On paper this new Evo looks sick! They remedied a lot of the issues I have with my last generation Evo. Geometry adjustment options are a welcome addition as well as the larger frame storage and water bladder. Riding without a pack is a very enjoyable experience and with the bladder full I could ride 15+ miles with no pack. I look forward to demoing one to see if it's worth upgrading from my current frame.

Reply

Captain-Snappy
0
Merwinn  - Oct. 6, 2020, 1:57 p.m.

"Shirt on or off?" LOL!

Reply

dorkweed
0
dorkweed  - Oct. 6, 2020, 8:49 p.m.

A small thing, but they don’t seem to have spec’d the cassette on the various models listed. Curious if they went up or down on those since some of the bikes are a mix of GX and X01 or others.

Reply

andy-eunson
0
Andy Eunson  - Oct. 7, 2020, 9:35 a.m.

I like a lot of things about this bike. Storage solutions, adjustability most of the geometry but then it’s ruined by a stupid steep seat tube angle.

Reply

LAT
0
LAT  - Oct. 11, 2020, 9:30 a.m.

not that i want to be all negative, but...

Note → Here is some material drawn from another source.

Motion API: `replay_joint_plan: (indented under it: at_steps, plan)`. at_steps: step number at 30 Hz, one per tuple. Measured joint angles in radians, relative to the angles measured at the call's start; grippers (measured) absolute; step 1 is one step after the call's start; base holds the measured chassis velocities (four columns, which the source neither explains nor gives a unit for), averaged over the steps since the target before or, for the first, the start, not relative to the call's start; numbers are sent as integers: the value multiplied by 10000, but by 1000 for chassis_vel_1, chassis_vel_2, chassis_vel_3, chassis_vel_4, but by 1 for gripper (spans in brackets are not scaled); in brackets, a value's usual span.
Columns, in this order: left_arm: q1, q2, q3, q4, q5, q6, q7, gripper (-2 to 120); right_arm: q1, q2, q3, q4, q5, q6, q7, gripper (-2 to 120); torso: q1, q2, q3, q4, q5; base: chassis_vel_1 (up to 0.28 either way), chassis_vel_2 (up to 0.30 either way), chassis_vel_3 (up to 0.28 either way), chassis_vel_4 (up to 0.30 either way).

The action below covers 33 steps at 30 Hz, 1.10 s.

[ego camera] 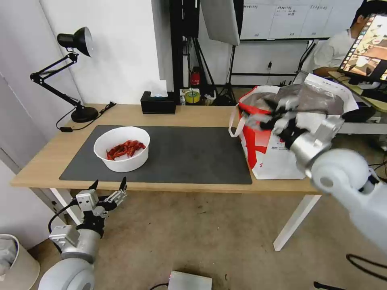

from looking at the pictures and where the saddles are in relation to the BB, the claimed seat angles are way too steep.

Reply

Bad-Sean
+1 WasatchEnduro
Sean Chee  - Oct. 12, 2020, 5:37 a.m.

Whilst I can't buy a Spec' for ethical reasons, I will happily say that Spec's SWAT is a big tick for me. It is a really impressively engineered system.

Reply

wasatchenduro
0
WasatchEnduro  - Oct. 13, 2020, 9:02 a.m.

Thank you for signaling how virtuous you are.

Reply

Tjaardbreeuwer
0
Tjaard Breeuwer  - Oct. 14, 2020, 7:41 p.m.

As a tall rider, I have been asking for long chainstays, steep seat angle,long reach and high stack. As a rider with mostly mellow trails, I want something that pedals decently and doesn’t have a super slack head angle.

Not only did they make it, but I can still slacken it way out and have a sled for when you Canadians let us into Whistler again.

And they went to the big seat tubes, great now that seat posts are sticking so far out of the frame.